Afrorack brings modular synthesis to kids: “Everything and anything is possible. It all starts with the access”

The initiative seeks to empower youths via workshops and education programmes centred around music technology and sound design.

Afrorack Workshop

Image: Afrorack

Can synthesizers make the world a better place? Afrorack founder Aaron Guice believes so, as does the audio arts organisation he runs, which offers underprivileged kids access to modular synths and other music-focused tools.

Founded in 2016, Afrorack seeks to empower children and young adults of colour via workshops and education programmes centred around music technology and sound design.

An Afrorack workshop, Guice tells MusicRadar, ordinarily consists of an array of electronic instruments, typically semi-modular synths like the Moog Mother-32 and DFAM, that participants can explore freely and create with, guided by tutors.

According to Guice, giving the kids a synthesis playground where they can literally do nothing wrong encourages them to explore and express themselves without fear: “It’s theirs, and I let them know that it’s theirs from the beginning,” he says.

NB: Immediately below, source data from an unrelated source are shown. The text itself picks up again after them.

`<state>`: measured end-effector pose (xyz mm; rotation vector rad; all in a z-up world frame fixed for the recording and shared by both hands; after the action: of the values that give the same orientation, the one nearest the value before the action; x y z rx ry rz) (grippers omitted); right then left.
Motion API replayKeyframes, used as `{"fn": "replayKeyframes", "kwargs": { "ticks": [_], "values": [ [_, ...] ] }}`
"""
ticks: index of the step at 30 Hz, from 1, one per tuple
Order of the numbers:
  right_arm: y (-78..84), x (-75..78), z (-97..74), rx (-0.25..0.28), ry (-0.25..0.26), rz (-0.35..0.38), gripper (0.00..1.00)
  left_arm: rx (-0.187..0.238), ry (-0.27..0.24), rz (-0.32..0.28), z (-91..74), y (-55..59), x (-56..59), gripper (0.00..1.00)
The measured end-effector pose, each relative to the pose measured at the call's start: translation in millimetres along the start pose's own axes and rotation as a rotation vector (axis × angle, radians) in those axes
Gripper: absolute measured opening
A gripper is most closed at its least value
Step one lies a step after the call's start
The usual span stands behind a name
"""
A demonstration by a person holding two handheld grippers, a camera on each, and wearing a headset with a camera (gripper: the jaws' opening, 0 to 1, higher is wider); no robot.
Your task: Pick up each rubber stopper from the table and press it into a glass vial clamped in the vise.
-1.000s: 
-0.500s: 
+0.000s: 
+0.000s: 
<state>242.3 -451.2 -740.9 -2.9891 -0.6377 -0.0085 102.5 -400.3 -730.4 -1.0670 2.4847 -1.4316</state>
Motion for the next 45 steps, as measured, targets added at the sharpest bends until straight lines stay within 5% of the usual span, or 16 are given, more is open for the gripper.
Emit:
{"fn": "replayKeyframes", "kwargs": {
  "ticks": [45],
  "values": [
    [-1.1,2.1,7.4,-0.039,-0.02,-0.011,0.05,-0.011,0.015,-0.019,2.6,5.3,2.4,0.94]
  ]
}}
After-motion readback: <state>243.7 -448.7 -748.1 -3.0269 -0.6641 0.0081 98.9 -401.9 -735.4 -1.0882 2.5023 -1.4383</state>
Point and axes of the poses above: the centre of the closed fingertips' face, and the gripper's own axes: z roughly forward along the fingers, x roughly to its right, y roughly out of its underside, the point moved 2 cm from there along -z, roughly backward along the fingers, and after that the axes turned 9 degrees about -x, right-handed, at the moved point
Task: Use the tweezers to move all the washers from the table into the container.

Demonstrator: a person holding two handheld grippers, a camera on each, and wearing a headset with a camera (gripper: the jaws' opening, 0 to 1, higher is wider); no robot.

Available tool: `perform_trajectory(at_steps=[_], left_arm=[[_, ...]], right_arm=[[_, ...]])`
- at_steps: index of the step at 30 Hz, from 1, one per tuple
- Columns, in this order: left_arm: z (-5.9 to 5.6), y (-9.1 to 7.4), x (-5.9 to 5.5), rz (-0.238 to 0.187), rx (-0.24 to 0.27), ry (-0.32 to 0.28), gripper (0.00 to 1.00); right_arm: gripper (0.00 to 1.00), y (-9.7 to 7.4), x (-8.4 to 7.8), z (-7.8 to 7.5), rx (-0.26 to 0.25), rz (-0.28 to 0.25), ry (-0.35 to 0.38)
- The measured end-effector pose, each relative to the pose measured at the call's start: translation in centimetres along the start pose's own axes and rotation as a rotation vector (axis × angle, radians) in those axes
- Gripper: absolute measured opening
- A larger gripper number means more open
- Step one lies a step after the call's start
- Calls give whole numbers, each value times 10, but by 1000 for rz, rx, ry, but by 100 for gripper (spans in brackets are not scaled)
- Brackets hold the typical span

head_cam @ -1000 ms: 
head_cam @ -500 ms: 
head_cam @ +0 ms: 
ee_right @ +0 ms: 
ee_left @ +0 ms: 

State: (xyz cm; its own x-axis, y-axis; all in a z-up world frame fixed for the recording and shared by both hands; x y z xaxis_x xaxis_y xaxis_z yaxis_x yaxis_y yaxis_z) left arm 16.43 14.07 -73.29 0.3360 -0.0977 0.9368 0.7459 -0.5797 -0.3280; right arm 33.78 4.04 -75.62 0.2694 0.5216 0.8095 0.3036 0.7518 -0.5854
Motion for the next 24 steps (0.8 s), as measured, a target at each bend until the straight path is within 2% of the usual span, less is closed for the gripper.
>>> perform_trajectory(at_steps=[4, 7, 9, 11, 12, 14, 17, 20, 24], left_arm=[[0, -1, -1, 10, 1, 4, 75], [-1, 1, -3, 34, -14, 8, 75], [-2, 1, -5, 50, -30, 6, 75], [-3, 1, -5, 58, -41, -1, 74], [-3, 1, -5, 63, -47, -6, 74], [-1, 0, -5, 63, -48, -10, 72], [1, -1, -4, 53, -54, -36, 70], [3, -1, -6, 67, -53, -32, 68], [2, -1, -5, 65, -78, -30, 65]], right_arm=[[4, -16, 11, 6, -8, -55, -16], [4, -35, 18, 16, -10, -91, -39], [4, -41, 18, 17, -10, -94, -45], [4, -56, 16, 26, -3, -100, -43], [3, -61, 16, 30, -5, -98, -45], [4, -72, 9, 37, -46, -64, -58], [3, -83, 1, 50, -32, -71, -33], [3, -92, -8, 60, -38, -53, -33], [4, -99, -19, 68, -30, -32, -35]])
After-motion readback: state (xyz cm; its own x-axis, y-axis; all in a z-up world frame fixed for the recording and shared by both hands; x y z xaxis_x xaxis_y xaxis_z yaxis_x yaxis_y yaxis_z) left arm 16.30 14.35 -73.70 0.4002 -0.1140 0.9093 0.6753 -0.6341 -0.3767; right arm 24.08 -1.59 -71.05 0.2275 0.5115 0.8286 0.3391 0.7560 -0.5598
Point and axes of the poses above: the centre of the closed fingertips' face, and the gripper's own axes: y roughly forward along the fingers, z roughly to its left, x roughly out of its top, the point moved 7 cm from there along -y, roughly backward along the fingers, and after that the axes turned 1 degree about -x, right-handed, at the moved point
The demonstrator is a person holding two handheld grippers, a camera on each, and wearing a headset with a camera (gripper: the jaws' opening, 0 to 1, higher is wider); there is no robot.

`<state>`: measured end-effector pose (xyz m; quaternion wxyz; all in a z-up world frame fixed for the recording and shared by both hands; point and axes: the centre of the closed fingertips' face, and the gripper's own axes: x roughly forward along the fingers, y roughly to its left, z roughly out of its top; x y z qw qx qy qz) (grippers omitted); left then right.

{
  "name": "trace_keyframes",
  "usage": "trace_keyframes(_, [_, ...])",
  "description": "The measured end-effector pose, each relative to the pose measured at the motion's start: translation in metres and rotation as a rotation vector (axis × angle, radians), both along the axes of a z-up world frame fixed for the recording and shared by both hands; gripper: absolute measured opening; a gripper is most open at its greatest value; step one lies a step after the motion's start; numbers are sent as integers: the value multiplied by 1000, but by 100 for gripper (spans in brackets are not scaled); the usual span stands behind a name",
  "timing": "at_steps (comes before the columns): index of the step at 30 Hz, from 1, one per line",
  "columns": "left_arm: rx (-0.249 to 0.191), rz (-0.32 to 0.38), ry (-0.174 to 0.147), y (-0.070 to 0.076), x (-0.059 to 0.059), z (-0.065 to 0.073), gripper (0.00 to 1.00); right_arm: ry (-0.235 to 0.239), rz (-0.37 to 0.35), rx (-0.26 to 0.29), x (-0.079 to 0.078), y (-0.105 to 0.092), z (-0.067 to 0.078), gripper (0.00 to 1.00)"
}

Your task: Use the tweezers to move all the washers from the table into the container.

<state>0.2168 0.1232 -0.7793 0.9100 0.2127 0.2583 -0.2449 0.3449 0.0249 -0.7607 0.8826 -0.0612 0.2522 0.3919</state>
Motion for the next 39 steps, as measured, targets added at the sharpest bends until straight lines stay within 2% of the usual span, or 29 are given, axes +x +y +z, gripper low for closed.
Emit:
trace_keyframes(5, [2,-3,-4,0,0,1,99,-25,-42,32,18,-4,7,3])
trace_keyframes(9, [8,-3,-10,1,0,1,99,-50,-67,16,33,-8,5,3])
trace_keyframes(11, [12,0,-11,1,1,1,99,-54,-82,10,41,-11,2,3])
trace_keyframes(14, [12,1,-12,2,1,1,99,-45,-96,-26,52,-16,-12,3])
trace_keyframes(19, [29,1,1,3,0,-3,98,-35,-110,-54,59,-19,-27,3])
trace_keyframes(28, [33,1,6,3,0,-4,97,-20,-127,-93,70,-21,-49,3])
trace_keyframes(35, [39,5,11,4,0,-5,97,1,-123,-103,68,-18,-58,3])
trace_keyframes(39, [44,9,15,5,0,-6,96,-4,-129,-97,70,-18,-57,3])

“It’s not like they’re borrowing it. It’s not like they can only look at it— it’s theirs! I see myself as a facilitator between the two worlds, between electronic music manufacturers and the Black community.”

Beyond the physical tools, a synthesis education also inspires and opens up pathways for youths to enter STEM industries: “We have a saying: ‘think modular’. As we start to break down those limiting beliefs, as we start to ‘think modular’, all of a sudden everything can be folded, either which way. Everything is possible and anything is possible. It’s access, man. It all starts with the access… And I truly believe that STEM-related fields will make economic mobility possible for these kids.”

Of the project’s genesis, Guice says that his relationship with his father played a big part in driving the Afrorack cause: “I’m in LA, we’re about 10 years into it. And my mom calls me and tells me that my dad is ill. So I move back to Chicago and become a caregiver for my dad, who had Alzheimer’s. My first interaction with modular actually came during that time, using it with him,” he recalls.

“I didn’t have anything in Chicago. So I was like, ‘Okay, I need to find a music store!’ I went in to look at regular synths and things like that, but they had this huge room with a big modular case. That was the first time I’d seen Eurorack modules.”

He adds that “Modular is magical like that; the possibility of reconnecting, or maybe even repairing connections. When I was working with my dad, it was very much based around connections. Re-establishing connections. Not only socially, cognitively, but the connection between a father and a son. Because I’d been away for so long, and coming back he was so different. I took that experience, and transformed it into Afrorack.”